MicroRNAs are the small regulatory RNAs which are 19 to 24 nucleotides in length and are reported to regulate the expression of around 60% of human genes [
11]. MicroRNAs (miRNAs) lead to regulation of gene expression by binding to complementary sites present in 3′UTR of target gene via their seed region [
12,
13]. Viruses modulate the expression of cellular microRNAs [
14] which may help the virus to augment its replication [
15] or in evasion of cellular immune response [
16]. Recently, the expression of miR-29b [
17] and miR-155 [
18] has been reported to be modulated upon JEV infection. Viruses like DENV, CHIKV and VSV have been reported to overexpress miR-146a which helps the virus to shut down inflammatory responses of cell [
19,
20,
21]. miR-146a is a well-known anti-inflammatory microRNA which targets TNF receptor-associated factor 6 (TRAF6) and IL-1 receptor associated kinase-1 (IRAK1) and IRAK 2 genes [
20]. These genes encode for various adaptor proteins involved in NF-κB activation. miR-146a has been also reported to target STAT1 gene which acts as a transcription factor for expression of interferon-stimulated genes [
22]. miR-146a is induced by NF-κB activation, where induction of miR-146a targets genes involved in NF-κB activation and forms a regulatory negative feedback loop in monocytes [
23]. miR-146a was found to be overexpressed in Tregs and its deficiency led to disruption of immunological tolerance in mice [
24]. miR-146a overexpression leads to suppression of cellular inflammatory response and decrease in cytokine secretion [
25,
26].
In our study, we found that JEV-induced miR-146a upregulation led to the downregulation of TRAF6 and IRAK1 and IRAK2 genes and suppression of NF-κB activation along with decreased expression of pro-inflammatory cytokines. The initial activation of NF-κB by virus resulted in increased expression of miR-146a, which targeted the adapter molecules involved in NF-κB activation through a negative feedback loop. JEV-mediated miR-146a upregulation downregulated the STAT1 expression and abrogated the Jak-STAT pathway, which led to the decreased expression of interferon-stimulated genes (ISGs). This observation suggested the exploitation of cellular miR-146a by JEV to suppress cellular inflammatory responses in order to create favorable cellular environment for their survival.
Materials and methods
Cell culture
Human microglial cell line CHME3 was obtained as a gift from Dr. Anirban Basu (National Brain Research Centre, Manesar, Haryana). CHME3 cells were grown in Complete Dulbecco Modified Eagle Medium (DMEM) (#12100-046, Gibco, Rockville, MD, USA) with 10% heat-inactivated fetal bovine serum (16000–044; Gibco BRL) and 100 U penicillin and 100 μg/ml streptomycin (#10378016; Gibco-BRL). Porcine stable kidney cells (PS cells) for JEV Plaque Assay and C6/36 cells for JEV propagation were also cultured in Complete Dulbecco Modified Eagle Medium.

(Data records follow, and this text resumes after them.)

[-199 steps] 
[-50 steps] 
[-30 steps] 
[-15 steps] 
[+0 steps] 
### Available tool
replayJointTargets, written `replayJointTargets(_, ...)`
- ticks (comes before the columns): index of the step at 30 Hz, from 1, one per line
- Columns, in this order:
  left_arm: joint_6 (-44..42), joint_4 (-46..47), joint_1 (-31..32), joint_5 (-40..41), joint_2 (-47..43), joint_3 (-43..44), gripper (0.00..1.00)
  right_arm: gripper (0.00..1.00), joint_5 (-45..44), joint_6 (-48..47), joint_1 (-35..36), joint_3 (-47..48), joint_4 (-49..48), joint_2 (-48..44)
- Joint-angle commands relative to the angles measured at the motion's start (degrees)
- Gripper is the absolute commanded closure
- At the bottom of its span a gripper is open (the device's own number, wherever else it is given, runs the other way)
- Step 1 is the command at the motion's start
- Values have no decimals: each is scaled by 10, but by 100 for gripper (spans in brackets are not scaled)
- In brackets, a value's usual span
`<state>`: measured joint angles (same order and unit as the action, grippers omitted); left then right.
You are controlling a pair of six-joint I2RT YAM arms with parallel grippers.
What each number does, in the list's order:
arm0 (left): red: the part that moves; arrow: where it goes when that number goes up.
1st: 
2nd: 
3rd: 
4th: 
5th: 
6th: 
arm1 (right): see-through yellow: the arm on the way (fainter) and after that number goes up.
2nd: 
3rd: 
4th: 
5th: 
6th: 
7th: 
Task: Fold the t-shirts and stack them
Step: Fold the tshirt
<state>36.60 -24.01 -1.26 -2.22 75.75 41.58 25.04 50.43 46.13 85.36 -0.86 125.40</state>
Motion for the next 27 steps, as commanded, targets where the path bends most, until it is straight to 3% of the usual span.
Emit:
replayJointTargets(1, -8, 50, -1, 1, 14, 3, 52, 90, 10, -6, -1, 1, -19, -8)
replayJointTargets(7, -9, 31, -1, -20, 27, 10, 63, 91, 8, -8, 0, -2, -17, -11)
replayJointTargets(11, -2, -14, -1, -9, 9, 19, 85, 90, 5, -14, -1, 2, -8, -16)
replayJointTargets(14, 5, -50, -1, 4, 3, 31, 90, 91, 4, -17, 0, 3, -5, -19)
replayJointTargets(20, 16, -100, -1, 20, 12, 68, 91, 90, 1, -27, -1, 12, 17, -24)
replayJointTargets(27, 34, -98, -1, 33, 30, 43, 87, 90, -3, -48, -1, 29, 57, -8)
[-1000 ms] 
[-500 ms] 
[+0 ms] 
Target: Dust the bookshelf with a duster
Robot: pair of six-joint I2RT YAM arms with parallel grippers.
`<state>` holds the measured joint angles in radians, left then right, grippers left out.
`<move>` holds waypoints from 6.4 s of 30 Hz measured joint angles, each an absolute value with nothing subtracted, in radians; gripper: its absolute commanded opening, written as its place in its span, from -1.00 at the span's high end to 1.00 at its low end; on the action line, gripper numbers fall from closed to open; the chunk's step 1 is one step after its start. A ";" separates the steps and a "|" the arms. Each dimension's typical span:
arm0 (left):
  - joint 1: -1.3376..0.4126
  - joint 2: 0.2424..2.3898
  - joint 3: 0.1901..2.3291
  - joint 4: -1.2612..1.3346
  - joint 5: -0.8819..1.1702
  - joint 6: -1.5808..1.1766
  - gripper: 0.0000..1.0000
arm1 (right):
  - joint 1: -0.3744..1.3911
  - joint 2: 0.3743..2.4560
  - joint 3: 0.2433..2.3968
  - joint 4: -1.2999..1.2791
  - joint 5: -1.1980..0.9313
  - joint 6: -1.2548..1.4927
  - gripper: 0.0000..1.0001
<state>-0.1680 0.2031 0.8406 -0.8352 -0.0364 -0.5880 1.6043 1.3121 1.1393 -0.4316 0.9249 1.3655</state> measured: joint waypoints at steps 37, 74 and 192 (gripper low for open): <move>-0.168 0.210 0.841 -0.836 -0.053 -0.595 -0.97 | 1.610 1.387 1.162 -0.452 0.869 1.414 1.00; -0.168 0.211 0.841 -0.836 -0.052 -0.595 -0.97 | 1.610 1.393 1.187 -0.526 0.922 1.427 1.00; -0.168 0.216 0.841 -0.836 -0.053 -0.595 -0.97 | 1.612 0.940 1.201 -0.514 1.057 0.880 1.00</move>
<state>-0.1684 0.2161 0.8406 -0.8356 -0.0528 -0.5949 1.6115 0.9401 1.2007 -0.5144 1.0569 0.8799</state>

JEV propagation and infection
JEV strains (JaOArS982 and P20778 Vellore strain) were given as a gift by Dr. Anirban Basu, NBRC which was further propagated in mosquito cell line C6/36 (Aedes albopictus). The 2 × 105 cells were seeded in 75-cm2 flask and infected with JEV at MOI 0.1 in incomplete DMEM (without FBS and antibiotic) medium. The incomplete DMEM media was replaced by complete DMEM media 3 h post infection, and cells were incubated for 8 days in humidified 5% CO2 incubator at 28°C. The supernatant was collected, and the virus was precipitated using PEG virus precipitation kit (#ab102538; Abcam, Cambridge, MA, USA). Virus titer was determined by using plaque assay. For plaque assay, 2 × 105 PS cells were seeded in six-well plates and different dilutions of virus (10−3 to 10−9) were used for infection. Three hours post infection, cells were washed with PBS and agarose overlay medium (2X incomplete DMEM, 5% FBS, 2% low melting agarose, and 1% penicillin-streptomycin) was added on cells and kept at 37°C incubator for 72 h. Later, the cells were fixed by 10% formaldehyde and the overlay was removed. The cells were stained with crystal violet stain, and plaques were counted to determine the virus titer. For infection experiments, 5 × 105 CHME3 cells were seeded in 25 cm2 flask and infected by JEV at MOI 5 in incomplete DMEM. Three hours post infection, the media was replaced by complete DMEM and cells were harvested at 24 h post infection.
miR-146a overexpression
CHME3 cells were seeded in six-well dishes, and 100 pmol of miR-146a seed sequence mimic (Bioserve, Hyderabad, India) was transfected by using Lipofectamine 2000 (#11668-019; Invitrogen, Carlsbad, CA, USA) according to manufacturer’s protocol. Scrambled seed sequence of miR-146a and mock Lipofectamine treatment were used as control. The sequence of miR-146a oligo and scramble has been mentioned in Table
1. The overexpression of miR-146a was confirmed by real-time PCR using TaqMan probe. The cells were harvested after 48 h post transfection for RNA isolation and Western blotting.
Table 1
Sequence of RNA oligos used
miR-146a mimic | UGAGAACUGAAUUCCAUGGGUU |
Scramble | GGAUGUAUGCUGCUGCUAAUAA |
Anti-miR-146a (miR inhibitor) overexpression
CHME3 cells were transfected with 100 pmol of anti-miR-146a (#AM 10722, Ambion) along with 100 pmol Cy3-labeled scrambled anti-miR (#AM17011; Ambion) as negative control by using Lipofectamine transfection reagent. Cy3-labeled control enables to determine transfection efficiency into cells. Knockdown of miR-146a was confirmed by real-time PCR using Taqman probe. Cells were harvested 48 h post transfection.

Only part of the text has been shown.